Stored dataset items:
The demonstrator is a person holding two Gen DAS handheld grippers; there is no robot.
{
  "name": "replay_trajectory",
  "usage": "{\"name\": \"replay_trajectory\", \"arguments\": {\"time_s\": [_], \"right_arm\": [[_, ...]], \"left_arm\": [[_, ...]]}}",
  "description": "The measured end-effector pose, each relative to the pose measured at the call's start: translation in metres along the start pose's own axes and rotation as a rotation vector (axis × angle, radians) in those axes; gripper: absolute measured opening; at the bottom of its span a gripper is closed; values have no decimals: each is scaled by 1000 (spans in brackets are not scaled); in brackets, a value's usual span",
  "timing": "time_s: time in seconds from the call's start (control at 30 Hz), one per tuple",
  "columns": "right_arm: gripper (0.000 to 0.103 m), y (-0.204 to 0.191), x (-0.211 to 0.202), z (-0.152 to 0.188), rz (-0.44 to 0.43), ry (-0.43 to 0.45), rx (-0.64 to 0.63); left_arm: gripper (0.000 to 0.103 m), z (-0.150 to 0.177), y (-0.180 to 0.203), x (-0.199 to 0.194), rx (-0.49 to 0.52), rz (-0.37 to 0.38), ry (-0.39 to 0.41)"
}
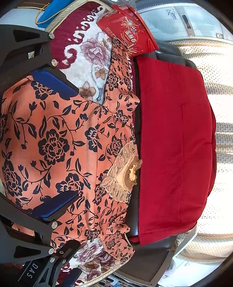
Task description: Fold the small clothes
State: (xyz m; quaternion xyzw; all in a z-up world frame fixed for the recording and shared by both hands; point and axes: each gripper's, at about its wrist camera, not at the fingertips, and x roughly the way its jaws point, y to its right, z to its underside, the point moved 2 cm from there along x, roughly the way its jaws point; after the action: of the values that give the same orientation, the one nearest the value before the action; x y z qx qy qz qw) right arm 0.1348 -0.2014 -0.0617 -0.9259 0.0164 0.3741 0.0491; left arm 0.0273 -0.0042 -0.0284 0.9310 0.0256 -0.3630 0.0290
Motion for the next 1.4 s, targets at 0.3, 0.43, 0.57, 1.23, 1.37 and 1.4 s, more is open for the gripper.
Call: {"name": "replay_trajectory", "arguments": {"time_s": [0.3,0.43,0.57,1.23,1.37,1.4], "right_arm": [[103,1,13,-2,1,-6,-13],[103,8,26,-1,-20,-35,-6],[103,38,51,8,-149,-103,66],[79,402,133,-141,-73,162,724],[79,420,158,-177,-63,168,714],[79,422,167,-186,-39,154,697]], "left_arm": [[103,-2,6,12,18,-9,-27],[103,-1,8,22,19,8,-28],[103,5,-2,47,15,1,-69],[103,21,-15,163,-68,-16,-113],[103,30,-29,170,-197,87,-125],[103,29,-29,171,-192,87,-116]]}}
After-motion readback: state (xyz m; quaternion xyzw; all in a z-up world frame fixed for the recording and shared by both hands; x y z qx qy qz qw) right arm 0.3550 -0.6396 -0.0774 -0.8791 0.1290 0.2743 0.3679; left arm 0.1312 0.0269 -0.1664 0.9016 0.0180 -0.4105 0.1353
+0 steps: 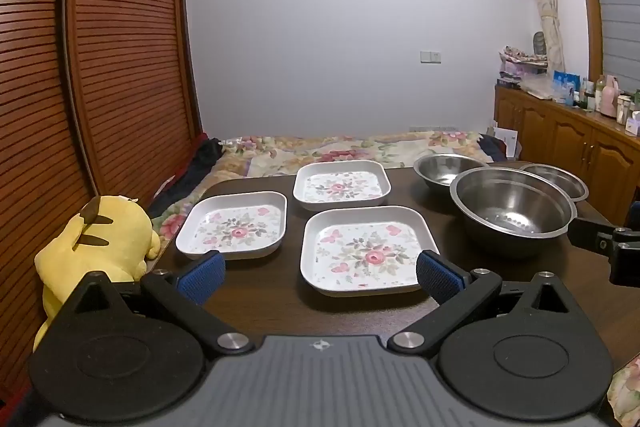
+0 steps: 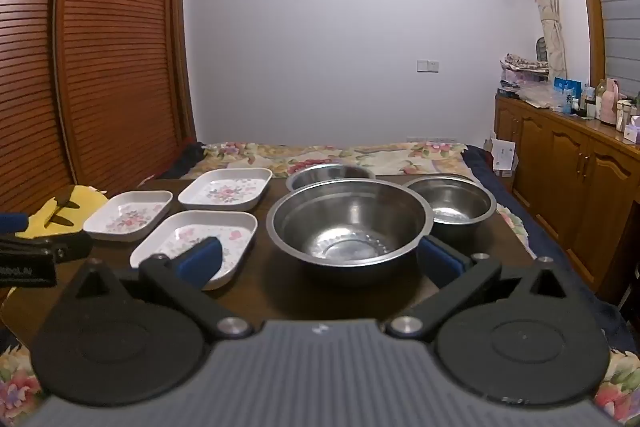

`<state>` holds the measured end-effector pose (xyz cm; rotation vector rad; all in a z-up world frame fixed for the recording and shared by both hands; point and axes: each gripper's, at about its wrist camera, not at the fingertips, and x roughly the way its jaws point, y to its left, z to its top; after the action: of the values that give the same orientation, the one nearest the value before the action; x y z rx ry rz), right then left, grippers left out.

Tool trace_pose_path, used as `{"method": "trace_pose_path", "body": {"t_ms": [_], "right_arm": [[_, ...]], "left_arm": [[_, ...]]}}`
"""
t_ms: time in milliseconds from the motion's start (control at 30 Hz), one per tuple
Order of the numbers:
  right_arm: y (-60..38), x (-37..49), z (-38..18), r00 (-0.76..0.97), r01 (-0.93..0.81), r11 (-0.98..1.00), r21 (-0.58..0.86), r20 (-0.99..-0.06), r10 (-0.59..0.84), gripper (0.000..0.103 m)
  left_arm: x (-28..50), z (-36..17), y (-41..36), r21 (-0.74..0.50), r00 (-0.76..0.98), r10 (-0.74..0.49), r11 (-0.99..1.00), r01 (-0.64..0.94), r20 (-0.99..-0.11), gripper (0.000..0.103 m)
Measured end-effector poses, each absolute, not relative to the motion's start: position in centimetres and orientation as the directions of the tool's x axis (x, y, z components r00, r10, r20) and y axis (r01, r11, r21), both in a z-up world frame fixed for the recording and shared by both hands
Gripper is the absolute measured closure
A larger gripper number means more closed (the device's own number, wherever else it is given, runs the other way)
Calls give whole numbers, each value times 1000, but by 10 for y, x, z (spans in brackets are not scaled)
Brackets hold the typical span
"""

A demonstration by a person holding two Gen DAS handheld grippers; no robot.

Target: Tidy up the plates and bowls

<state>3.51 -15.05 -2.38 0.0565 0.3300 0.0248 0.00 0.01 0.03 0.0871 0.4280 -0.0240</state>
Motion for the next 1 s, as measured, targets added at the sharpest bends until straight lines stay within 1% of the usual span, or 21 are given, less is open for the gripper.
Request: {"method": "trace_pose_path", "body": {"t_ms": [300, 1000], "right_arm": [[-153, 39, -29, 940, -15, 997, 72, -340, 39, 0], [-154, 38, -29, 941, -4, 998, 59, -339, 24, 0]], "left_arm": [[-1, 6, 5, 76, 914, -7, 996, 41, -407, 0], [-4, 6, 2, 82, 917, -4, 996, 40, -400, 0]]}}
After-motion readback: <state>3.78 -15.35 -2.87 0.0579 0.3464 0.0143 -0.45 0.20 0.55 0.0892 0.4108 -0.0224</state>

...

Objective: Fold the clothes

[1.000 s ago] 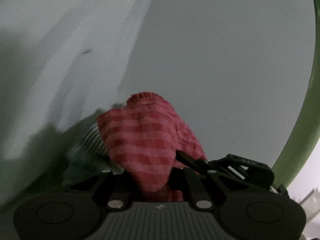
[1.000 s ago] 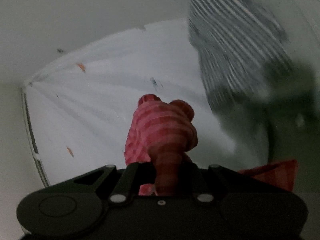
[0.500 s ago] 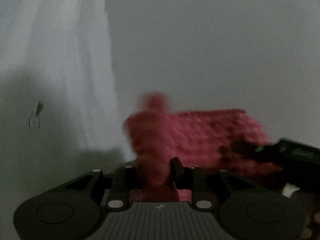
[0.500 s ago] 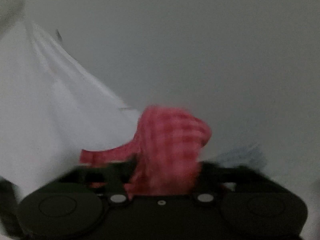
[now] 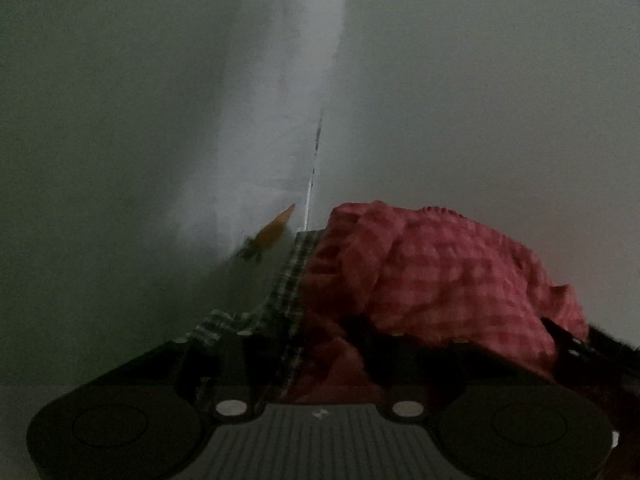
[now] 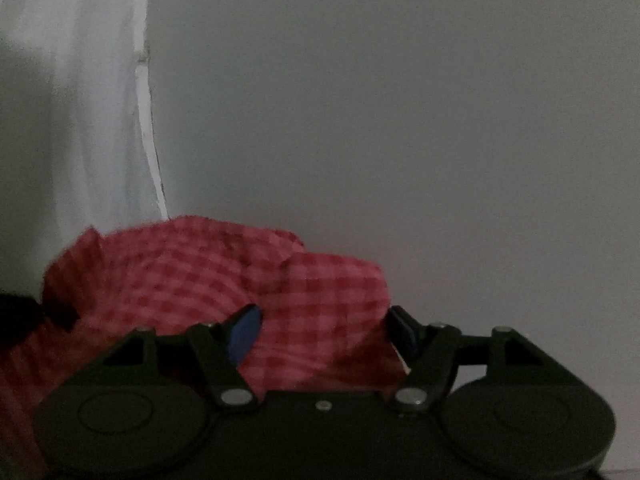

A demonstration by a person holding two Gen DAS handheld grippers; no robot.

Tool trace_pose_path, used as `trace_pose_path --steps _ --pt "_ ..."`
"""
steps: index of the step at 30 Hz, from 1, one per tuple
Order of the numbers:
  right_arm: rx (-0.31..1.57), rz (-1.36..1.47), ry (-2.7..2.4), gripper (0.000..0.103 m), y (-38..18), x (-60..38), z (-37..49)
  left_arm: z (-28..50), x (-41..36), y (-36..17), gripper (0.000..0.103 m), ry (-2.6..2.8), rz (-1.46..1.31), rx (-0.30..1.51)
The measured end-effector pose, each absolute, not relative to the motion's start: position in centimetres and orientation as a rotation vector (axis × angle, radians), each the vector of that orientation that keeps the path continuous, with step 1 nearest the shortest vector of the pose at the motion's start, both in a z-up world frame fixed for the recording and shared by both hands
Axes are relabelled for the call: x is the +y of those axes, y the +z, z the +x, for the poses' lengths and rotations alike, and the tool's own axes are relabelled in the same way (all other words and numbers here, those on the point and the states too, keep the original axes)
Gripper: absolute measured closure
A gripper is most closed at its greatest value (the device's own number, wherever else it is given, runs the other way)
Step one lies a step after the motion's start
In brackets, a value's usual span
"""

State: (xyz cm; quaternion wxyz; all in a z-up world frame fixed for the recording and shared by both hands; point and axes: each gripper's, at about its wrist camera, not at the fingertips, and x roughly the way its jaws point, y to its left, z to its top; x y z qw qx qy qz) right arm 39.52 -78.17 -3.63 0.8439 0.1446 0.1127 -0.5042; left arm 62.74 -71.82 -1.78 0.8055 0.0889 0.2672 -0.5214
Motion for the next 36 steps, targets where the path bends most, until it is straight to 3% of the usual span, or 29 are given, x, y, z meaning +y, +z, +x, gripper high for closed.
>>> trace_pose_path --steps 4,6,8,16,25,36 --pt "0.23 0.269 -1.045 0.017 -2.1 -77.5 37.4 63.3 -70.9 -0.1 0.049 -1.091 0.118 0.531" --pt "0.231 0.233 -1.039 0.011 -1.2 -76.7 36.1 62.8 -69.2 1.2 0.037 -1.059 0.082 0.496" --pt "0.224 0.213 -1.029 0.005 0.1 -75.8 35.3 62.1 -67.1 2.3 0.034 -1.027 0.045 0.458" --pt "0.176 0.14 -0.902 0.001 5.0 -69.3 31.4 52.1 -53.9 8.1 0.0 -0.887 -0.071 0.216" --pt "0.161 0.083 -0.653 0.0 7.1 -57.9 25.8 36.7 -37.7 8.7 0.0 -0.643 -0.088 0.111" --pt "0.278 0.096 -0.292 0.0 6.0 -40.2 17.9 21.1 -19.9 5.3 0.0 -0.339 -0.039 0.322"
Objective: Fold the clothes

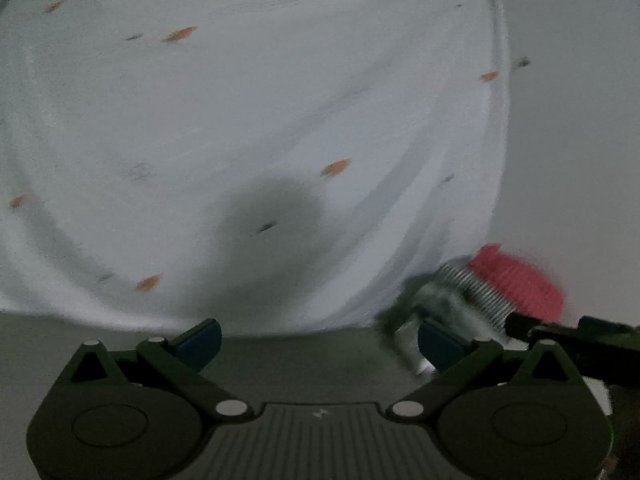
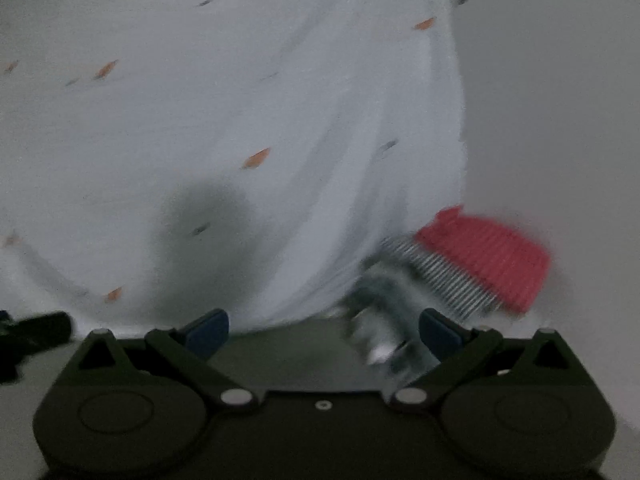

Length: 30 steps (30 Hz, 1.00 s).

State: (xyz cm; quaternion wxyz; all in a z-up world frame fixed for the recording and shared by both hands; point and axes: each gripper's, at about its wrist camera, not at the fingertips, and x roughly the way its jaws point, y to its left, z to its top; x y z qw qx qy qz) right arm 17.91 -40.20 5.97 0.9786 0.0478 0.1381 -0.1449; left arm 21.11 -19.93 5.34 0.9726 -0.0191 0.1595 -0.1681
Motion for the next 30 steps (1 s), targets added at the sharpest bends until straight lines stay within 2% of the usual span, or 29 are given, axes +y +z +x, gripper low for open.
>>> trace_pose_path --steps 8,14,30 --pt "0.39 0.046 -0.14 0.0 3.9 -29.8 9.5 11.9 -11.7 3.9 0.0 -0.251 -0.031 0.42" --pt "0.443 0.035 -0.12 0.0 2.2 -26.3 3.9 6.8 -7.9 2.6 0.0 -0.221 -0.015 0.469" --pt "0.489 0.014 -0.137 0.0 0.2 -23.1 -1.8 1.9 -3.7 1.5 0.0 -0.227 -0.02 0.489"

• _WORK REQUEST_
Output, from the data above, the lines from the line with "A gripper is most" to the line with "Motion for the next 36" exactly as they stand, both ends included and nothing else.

• _EXERCISE OUTPUT_
A gripper is most closed at its greatest value (the device's own number, wherever else it is given, runs the other way)
Step one lies a step after the motion's start
In brackets, a value's usual span
"""

State: (xyz cm; quaternion wxyz; all in a z-up world frame fixed for the recording and shared by both hands; point and axes: each gripper's, at about its wrist camera, not at the fingertips, and x roughly the way its jaws point, y to its left, z to its top; x y z qw qx qy qz) right arm 39.52 -78.17 -3.63 0.8439 0.1446 0.1127 -0.5042; left arm 62.74 -71.82 -1.78 0.8055 0.0889 0.2672 -0.5214
Motion for the next 36 steps, targets where the path bends most, until it is straight to 3% of the usual span, or 29 are given, x, y, z meaning +y, +z, +x, gripper high for closed.

Nothing else remains in this exercise.